## ASSIGNMENT
Each record should be written out exactly as given.

Dataset items:
━━━━━━━━━━━━━━━━━━━━━━━━━━━━━━

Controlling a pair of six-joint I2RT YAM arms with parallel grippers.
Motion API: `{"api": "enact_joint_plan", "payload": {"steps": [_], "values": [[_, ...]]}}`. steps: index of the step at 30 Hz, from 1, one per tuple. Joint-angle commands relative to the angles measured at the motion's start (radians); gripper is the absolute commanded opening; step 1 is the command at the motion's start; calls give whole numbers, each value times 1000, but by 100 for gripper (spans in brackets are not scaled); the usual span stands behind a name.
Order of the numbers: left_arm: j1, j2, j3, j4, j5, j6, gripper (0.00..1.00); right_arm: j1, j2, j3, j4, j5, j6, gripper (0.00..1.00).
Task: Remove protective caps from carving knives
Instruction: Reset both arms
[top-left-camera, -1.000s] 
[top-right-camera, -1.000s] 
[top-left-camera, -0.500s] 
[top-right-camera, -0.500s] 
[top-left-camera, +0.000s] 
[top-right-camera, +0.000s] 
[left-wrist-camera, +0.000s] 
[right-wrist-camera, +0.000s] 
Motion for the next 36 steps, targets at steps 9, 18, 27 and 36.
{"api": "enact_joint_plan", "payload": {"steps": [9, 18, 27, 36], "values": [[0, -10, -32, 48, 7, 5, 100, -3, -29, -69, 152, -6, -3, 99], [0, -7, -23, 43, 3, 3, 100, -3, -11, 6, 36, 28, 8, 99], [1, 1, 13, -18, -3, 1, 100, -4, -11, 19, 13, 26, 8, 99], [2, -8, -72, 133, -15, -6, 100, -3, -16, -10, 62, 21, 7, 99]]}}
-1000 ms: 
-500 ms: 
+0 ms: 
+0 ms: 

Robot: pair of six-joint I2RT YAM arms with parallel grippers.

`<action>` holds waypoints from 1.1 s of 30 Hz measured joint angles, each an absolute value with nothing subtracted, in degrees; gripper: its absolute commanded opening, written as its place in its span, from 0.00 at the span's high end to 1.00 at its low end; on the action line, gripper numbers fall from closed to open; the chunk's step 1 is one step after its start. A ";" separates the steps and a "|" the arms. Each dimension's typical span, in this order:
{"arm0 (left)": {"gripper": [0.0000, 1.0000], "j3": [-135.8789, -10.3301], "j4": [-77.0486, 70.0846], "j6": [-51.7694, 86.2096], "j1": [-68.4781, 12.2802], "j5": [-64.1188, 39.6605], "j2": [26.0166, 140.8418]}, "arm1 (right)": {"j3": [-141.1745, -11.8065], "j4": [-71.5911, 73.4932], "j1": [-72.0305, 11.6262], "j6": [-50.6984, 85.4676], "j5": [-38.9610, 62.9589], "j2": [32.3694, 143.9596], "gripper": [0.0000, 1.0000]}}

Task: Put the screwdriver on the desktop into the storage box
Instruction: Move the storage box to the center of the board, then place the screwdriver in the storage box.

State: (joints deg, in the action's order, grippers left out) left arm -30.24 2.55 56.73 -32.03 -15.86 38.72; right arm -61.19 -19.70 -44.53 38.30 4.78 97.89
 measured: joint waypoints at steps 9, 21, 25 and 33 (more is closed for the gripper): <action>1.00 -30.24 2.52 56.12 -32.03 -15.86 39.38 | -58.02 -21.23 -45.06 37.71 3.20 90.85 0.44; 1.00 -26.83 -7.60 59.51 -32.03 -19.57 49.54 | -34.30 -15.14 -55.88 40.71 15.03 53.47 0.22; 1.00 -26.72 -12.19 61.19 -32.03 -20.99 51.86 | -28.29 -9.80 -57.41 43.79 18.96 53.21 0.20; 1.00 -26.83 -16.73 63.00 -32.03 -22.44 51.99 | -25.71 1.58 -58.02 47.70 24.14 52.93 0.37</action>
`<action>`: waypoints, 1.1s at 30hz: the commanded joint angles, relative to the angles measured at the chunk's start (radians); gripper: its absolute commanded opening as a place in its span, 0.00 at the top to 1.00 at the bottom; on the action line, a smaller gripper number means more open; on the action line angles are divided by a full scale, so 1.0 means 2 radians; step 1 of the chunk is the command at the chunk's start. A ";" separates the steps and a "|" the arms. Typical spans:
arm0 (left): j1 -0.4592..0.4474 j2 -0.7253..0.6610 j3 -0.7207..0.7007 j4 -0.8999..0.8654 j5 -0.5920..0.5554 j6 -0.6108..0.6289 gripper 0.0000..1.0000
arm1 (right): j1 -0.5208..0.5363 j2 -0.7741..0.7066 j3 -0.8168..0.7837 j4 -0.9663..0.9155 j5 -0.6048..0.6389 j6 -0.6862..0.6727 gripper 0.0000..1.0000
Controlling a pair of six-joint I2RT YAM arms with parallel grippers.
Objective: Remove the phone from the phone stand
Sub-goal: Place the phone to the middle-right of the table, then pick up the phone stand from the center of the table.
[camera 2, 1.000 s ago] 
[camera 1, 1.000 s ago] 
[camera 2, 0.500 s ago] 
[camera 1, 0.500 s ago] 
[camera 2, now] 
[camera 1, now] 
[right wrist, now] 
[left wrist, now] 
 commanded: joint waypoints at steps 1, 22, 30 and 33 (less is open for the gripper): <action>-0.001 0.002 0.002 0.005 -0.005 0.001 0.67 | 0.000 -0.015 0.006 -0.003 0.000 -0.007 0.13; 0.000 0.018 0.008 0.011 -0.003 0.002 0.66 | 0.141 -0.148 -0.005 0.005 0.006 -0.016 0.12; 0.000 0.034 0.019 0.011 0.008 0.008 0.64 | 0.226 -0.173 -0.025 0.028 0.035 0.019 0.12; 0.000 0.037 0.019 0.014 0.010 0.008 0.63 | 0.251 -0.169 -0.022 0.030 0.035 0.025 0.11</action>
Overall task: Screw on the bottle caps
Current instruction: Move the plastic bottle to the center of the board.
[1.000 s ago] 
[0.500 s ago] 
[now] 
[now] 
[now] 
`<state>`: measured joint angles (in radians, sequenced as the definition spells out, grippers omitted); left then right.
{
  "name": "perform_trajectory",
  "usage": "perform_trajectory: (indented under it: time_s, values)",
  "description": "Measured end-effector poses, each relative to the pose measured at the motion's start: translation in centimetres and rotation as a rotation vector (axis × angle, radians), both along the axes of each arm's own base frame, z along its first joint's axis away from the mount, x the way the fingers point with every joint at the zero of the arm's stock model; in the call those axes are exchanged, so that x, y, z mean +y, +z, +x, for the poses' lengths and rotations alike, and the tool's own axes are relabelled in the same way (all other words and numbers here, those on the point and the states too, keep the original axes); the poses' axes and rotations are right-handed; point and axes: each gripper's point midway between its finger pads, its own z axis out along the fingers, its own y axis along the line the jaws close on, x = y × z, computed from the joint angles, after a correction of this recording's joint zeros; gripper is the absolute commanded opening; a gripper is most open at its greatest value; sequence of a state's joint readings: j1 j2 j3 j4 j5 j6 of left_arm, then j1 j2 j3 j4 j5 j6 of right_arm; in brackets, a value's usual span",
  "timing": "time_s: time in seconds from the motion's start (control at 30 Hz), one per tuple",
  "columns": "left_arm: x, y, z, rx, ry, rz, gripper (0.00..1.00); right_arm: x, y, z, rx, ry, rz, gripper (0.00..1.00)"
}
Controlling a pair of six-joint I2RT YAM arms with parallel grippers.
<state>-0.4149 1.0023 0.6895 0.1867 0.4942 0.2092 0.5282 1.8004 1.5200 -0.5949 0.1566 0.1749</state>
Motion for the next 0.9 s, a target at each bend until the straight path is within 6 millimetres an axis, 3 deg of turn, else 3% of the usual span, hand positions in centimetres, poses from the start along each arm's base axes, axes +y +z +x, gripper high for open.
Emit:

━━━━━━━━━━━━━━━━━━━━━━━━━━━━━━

## RESPONSE TO THE TASK
Controlling a pair of six-joint I2RT YAM arms with parallel grippers.
Motion API: `{"api": "enact_joint_plan", "payload": {"steps": [_], "values": [[_, ...]]}}`. steps: index of the step at 30 Hz, from 1, one per tuple. Joint-angle commands relative to the angles measured at the motion's start (radians); gripper is the absolute commanded opening; step 1 is the command at the motion's start; calls give whole numbers, each value times 1000, but by 100 for gripper (spans in brackets are not scaled); the usual span stands behind a name.
Order of the numbers: left_arm: j1, j2, j3, j4, j5, j6, gripper (0.00..1.00); right_arm: j1, j2, j3, j4, j5, j6, gripper (0.00..1.00).
Task: Remove protective caps from carving knives
Instruction: Reset both arms
[top-left-camera, -1.000s] 
[top-right-camera, -1.000s] 
[top-left-camera, -0.500s] 
[top-right-camera, -0.500s] 
[top-left-camera, +0.000s] 
[top-right-camera, +0.000s] 
[left-wrist-camera, +0.000s] 
[right-wrist-camera, +0.000s] 
Motion for the next 36 steps, targets at steps 9, 18, 27 and 36.
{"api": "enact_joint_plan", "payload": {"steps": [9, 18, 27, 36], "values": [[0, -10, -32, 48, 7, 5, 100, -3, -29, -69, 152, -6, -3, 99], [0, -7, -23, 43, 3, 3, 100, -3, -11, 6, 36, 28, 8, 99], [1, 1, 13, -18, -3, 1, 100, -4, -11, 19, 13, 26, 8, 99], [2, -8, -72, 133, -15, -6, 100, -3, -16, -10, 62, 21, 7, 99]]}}
-1000 ms: 
-500 ms: 
+0 ms: 
+0 ms: 

Robot: pair of six-joint I2RT YAM arms with parallel grippers.

`<action>` holds waypoints from 1.1 s of 30 Hz measured joint angles, each an absolute value with nothing subtracted, in degrees; gripper: its absolute commanded opening, written as its place in its span, from 0.00 at the span's high end to 1.00 at its low end; on the action line, gripper numbers fall from closed to open; the chunk's step 1 is one step after its start. A ";" separates the steps and a "|" the arms. Each dimension's typical span, in this order:
{"arm0 (left)": {"gripper": [0.0000, 1.0000], "j3": [-135.8789, -10.3301], "j4": [-77.0486, 70.0846], "j6": [-51.7694, 86.2096], "j1": [-68.4781, 12.2802], "j5": [-64.1188, 39.6605], "j2": [26.0166, 140.8418]}, "arm1 (right)": {"j3": [-141.1745, -11.8065], "j4": [-71.5911, 73.4932], "j1": [-72.0305, 11.6262], "j6": [-50.6984, 85.4676], "j5": [-38.9610, 62.9589], "j2": [32.3694, 143.9596], "gripper": [0.0000, 1.0000]}}

Task: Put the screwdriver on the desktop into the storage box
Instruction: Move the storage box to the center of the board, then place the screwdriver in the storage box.

State: (joints deg, in the action's order, grippers left out) left arm -30.24 2.55 56.73 -32.03 -15.86 38.72; right arm -61.19 -19.70 -44.53 38.30 4.78 97.89
 measured: joint waypoints at steps 9, 21, 25 and 33 (more is closed for the gripper): <action>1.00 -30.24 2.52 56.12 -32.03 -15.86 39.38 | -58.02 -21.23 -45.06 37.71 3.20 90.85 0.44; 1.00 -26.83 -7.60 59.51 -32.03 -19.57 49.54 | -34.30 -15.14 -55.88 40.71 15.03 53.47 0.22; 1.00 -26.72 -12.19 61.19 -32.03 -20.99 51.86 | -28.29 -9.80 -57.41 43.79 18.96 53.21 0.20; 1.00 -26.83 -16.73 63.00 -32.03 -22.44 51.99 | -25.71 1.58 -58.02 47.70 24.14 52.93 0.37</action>
`<action>`: waypoints, 1.1s at 30hz: the commanded joint angles, relative to the angles measured at the chunk's start (radians); gripper: its absolute commanded opening as a place in its span, 0.00 at the top to 1.00 at the bottom; on the action line, a smaller gripper number means more open; on the action line angles are divided by a full scale, so 1.0 means 2 radians; step 1 of the chunk is the command at the chunk's start. A ";" separates the steps and a "|" the arms. Typical spans:
arm0 (left): j1 -0.4592..0.4474 j2 -0.7253..0.6610 j3 -0.7207..0.7007 j4 -0.8999..0.8654 j5 -0.5920..0.5554 j6 -0.6108..0.6289 gripper 0.0000..1.0000
arm1 (right): j1 -0.5208..0.5363 j2 -0.7741..0.7066 j3 -0.8168..0.7837 j4 -0.9663..0.9155 j5 -0.6048..0.6389 j6 -0.6862..0.6727 gripper 0.0000..1.0000
Controlling a pair of six-joint I2RT YAM arms with parallel grippers.
Objective: Remove the phone from the phone stand
Sub-goal: Place the phone to the middle-right of the table, then pick up the phone stand from the center of the table.
[camera 2, 1.000 s ago] 
[camera 1, 1.000 s ago] 
[camera 2, 0.500 s ago] 
[camera 1, 0.500 s ago] 
[camera 2, now] 
[camera 1, now] 
[right wrist, now] 
[left wrist, now] 
 commanded: joint waypoints at steps 1, 22, 30 and 33 (less is open for the gripper): <action>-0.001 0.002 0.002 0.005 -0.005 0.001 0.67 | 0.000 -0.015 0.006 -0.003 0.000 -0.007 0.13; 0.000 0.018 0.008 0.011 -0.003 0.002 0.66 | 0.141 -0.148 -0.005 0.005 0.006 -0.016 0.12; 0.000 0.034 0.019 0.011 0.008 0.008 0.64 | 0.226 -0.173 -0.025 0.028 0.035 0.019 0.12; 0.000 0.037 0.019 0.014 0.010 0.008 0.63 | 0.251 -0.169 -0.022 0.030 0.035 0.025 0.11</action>
Overall task: Screw on the bottle caps
Current instruction: Move the plastic bottle to the center of the board.
[1.000 s ago] 
[0.500 s ago] 
[now] 
[now] 
[now] 
`<state>`: measured joint angles (in radians, sequenced as the definition spells out, grippers omitted); left then right.
{
  "name": "perform_trajectory",
  "usage": "perform_trajectory: (indented under it: time_s, values)",
  "description": "Measured end-effector poses, each relative to the pose measured at the motion's start: translation in centimetres and rotation as a rotation vector (axis × angle, radians), both along the axes of each arm's own base frame, z along its first joint's axis away from the mount, x the way the fingers point with every joint at the zero of the arm's stock model; in the call those axes are exchanged, so that x, y, z mean +y, +z, +x, for the poses' lengths and rotations alike, and the tool's own axes are relabelled in the same way (all other words and numbers here, those on the point and the states too, keep the original axes); the poses' axes and rotations are right-handed; point and axes: each gripper's point midway between its finger pads, its own z axis out along the fingers, its own y axis along the line the jaws close on, x = y × z, computed from the joint angles, after a correction of this recording's joint zeros; gripper is the absolute commanded opening; a gripper is most open at its greatest value; sequence of a state's joint readings: j1 j2 j3 j4 j5 j6 of left_arm, then j1 j2 j3 j4 j5 j6 of right_arm; in brackets, a value's usual span",
  "timing": "time_s: time in seconds from the motion's start (control at 30 Hz), one per tuple",
  "columns": "left_arm: x, y, z, rx, ry, rz, gripper (0.00..1.00); right_arm: x, y, z, rx, ry, rz, gripper (0.00..1.00)"
}
Controlling a pair of six-joint I2RT YAM arms with parallel grippers.
<state>-0.4149 1.0023 0.6895 0.1867 0.4942 0.2092 0.5282 1.8004 1.5200 -0.5949 0.1566 0.1749</state>
Motion for the next 0.9 s, a target at each bend until the straight path is within 6 millimetres an axis, 3 deg of turn, else 3% of the usual span, hand positions in centimetres, poses from the start along each arm's base axes, axes +y +z +x, gripper high for open.
Emit:

This answer requires nothing else.